I had some foundation from high school (when people still used PASCAL... lol) and it definitely is not enough anyway. I have a good grasp of logic and for my IT course we built a whole trading platform (granted, using vba......) When I expressed my concern to my IT professor, he said for me it should just be a matter of taking the time to practice.... Well but that's the issue isn't it... I can't just say I can do this and do that, but have nothing to show for it... And that's my biggest concern in the admissions process. As far as getting through the program, I'm confident I'd be able to pick it up fast enough. I'll just work extra hard before the program starts...

As far as career services go, I don't really need a structured program anymore really. As long I go to a reputable program, I can utilize my own network that I built up already. In fact, I'd probably do a summer internship before the program and try to get a FT offer from that directly...


forget High school, tell your college work. you have been saying you have quant back ground from high school and programming background from high school.
 
forget High school, tell your college work. you have been saying you have quant back ground from high school and programming background from high school. It sounds really immature.

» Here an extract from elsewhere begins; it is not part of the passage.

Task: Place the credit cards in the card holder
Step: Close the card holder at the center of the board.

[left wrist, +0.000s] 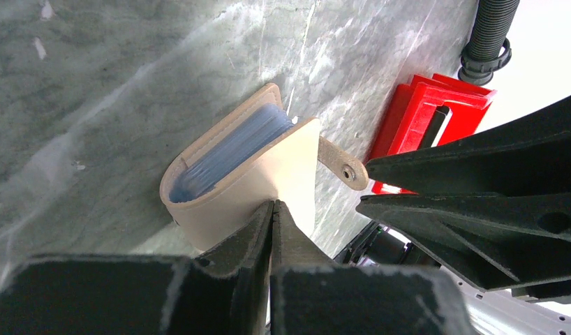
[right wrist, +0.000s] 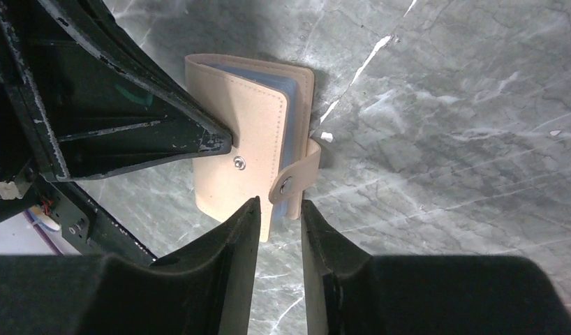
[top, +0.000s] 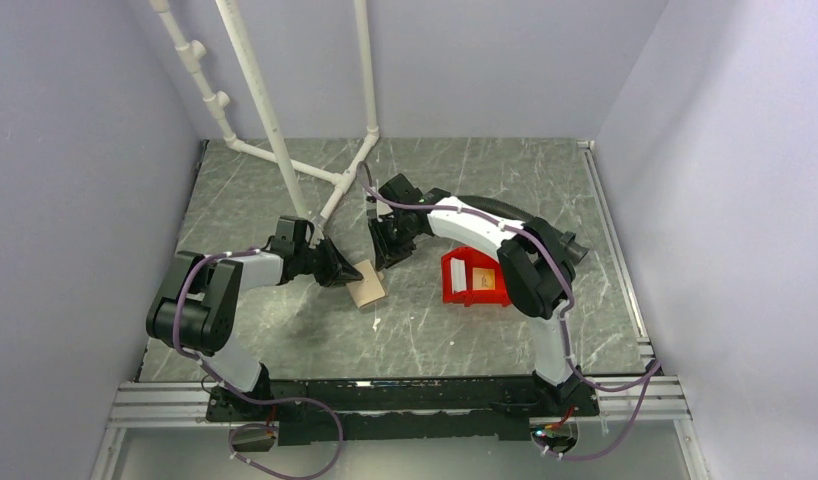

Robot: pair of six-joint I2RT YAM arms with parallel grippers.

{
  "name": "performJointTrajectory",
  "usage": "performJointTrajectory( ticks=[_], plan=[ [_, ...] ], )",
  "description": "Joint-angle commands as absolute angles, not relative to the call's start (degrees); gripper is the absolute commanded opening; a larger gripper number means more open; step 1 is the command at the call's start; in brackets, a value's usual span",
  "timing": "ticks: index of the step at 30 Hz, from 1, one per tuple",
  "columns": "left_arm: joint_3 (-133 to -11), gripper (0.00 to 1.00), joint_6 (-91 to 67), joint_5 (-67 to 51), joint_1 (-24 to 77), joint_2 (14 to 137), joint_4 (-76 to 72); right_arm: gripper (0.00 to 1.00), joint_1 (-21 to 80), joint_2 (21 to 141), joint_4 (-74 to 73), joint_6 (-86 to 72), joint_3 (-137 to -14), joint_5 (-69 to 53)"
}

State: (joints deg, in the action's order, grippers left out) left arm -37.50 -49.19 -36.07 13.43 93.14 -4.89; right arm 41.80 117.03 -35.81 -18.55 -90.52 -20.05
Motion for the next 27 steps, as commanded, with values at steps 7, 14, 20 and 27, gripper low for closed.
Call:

I know, but truth is I haven't done a lot of related work in college after I decided I wanted a better liberal arts foundation.

I was simply explaining why, given that I didn't do much quant-related coursework, I'd want to do a MFE program. I was trying to give you context. Plus, I wasn't sure if Andy asked me about programming skills because of admissions or for getting through the program.

If you think that I'm crazy to think I could qualify, you could simply tell me that... I'd still appreciate it. And thanks for the comments from posts above.